YOUR INSTRUCTIONS → In the entries that follow, find the line containing "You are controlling" and the line containing "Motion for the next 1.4", then copy exactly everything from the first through the second except the pictures.

INPUT →

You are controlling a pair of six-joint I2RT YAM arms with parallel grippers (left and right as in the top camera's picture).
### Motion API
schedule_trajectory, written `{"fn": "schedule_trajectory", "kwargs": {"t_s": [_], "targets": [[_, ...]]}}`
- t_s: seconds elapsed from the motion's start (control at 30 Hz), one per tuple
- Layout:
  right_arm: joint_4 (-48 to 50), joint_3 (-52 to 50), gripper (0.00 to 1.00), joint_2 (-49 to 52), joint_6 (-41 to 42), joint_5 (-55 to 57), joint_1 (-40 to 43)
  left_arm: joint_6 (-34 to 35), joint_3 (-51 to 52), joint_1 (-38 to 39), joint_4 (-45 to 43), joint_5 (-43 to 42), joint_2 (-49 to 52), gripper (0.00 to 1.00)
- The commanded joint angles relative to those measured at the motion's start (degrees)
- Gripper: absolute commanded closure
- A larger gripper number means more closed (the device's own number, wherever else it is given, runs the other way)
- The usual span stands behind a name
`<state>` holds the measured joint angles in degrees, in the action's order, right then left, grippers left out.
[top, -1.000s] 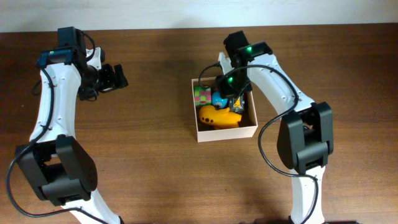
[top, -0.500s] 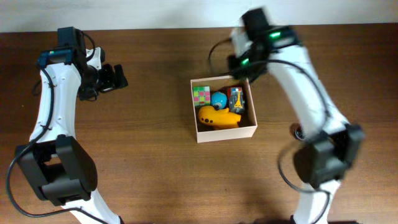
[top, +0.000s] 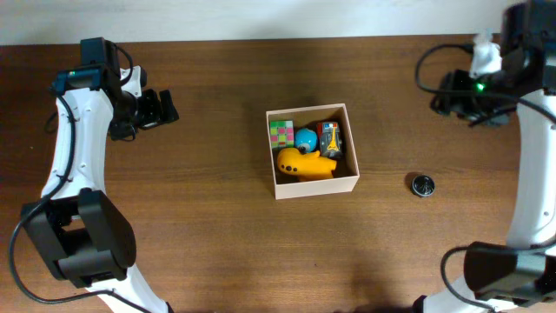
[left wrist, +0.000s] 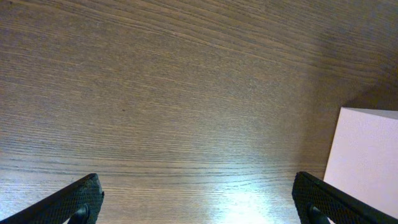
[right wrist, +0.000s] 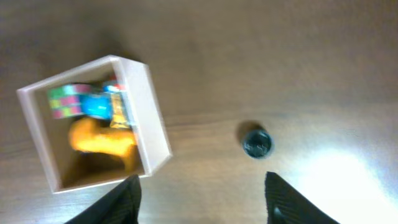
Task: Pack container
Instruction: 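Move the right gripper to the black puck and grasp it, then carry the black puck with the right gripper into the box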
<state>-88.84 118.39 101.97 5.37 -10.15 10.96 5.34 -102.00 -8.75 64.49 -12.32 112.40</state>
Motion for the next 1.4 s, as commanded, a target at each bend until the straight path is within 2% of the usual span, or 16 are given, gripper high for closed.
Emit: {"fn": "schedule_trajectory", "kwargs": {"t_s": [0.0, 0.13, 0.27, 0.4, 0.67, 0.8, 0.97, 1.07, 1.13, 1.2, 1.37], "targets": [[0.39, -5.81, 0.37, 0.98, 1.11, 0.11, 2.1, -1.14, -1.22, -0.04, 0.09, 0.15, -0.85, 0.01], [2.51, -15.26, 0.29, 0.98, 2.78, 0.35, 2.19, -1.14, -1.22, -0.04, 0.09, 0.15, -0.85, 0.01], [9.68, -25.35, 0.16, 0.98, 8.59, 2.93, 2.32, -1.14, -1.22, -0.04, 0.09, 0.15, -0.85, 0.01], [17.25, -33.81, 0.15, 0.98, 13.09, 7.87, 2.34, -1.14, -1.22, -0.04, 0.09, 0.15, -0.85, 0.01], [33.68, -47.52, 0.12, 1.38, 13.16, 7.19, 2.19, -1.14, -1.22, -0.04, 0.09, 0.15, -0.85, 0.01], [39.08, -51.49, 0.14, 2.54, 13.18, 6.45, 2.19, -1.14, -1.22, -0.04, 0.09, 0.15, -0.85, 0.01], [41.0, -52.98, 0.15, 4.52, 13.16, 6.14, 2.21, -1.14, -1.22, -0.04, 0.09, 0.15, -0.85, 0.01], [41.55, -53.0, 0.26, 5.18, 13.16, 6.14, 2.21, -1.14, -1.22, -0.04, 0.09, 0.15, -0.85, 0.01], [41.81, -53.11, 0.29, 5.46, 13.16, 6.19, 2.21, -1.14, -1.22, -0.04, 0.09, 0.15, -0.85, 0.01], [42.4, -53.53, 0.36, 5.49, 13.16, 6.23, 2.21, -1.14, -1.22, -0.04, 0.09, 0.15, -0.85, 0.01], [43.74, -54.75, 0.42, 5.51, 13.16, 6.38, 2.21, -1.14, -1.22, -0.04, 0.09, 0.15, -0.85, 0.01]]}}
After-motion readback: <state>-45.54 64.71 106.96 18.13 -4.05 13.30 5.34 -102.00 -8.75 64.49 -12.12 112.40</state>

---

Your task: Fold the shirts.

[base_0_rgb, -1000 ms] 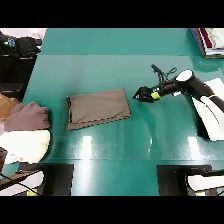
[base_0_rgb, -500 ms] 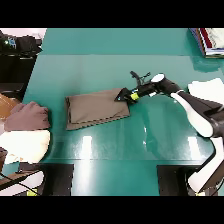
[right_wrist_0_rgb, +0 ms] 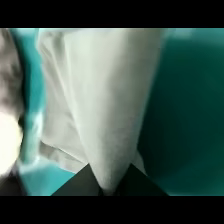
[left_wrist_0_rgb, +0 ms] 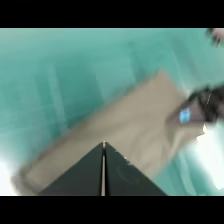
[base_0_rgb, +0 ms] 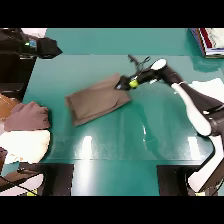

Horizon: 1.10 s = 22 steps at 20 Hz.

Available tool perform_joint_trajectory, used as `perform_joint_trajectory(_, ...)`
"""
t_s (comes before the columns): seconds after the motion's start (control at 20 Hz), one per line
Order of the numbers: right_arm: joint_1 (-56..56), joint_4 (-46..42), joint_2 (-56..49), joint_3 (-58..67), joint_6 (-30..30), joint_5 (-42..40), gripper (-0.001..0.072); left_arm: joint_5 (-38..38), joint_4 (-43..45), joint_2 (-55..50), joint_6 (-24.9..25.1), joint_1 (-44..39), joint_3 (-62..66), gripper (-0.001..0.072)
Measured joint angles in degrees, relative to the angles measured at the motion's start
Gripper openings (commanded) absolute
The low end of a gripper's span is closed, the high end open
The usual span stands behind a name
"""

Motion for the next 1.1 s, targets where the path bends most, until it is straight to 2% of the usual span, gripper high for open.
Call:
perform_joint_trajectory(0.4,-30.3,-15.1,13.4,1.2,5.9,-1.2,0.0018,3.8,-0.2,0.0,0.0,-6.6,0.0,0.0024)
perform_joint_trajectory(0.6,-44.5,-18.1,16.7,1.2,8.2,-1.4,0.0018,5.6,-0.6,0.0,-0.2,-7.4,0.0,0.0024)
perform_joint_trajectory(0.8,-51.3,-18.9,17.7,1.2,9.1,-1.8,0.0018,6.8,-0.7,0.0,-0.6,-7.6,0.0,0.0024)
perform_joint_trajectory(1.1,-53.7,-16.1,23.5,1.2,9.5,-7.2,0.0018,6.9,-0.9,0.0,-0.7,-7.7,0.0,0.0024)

ANSWER TO THIS EXERCISE →
You are controlling a pair of six-joint I2RT YAM arms with parallel grippers (left and right as in the top camera's picture).
### Motion API
schedule_trajectory, written `{"fn": "schedule_trajectory", "kwargs": {"t_s": [_], "targets": [[_, ...]]}}`
- t_s: seconds elapsed from the motion's start (control at 30 Hz), one per tuple
- Layout:
  right_arm: joint_4 (-48 to 50), joint_3 (-52 to 50), gripper (0.00 to 1.00), joint_2 (-49 to 52), joint_6 (-41 to 42), joint_5 (-55 to 57), joint_1 (-40 to 43)
  left_arm: joint_6 (-34 to 35), joint_3 (-51 to 52), joint_1 (-38 to 39), joint_4 (-45 to 43), joint_5 (-43 to 42), joint_2 (-49 to 52), gripper (0.00 to 1.00)
- The commanded joint angles relative to those measured at the motion's start (degrees)
- Gripper: absolute commanded closure
- A larger gripper number means more closed (the device's own number, wherever else it is given, runs the other way)
- The usual span stands behind a name
`<state>` holds the measured joint angles in degrees, in the action's order, right then left, grippers left out.
[top, -1.000s] 
[top, -0.500s] 
[top, +0.000s] 
[left wrist, +0.000s] 
[right wrist, +0.000s] 
Task: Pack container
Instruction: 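Move the right gripper to the black puck and grasp it, then carry the black puck with the right gripper into the box
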<state>-88.84 118.39 101.97 5.37 -10.15 10.96 5.34 -102.00 -8.75 64.49 -12.32 112.40</state>
Motion for the next 1.4 s, as commanded, a target at each bend until the straight path is within 2% of the usual span, or 16 are given, gripper high for closed.

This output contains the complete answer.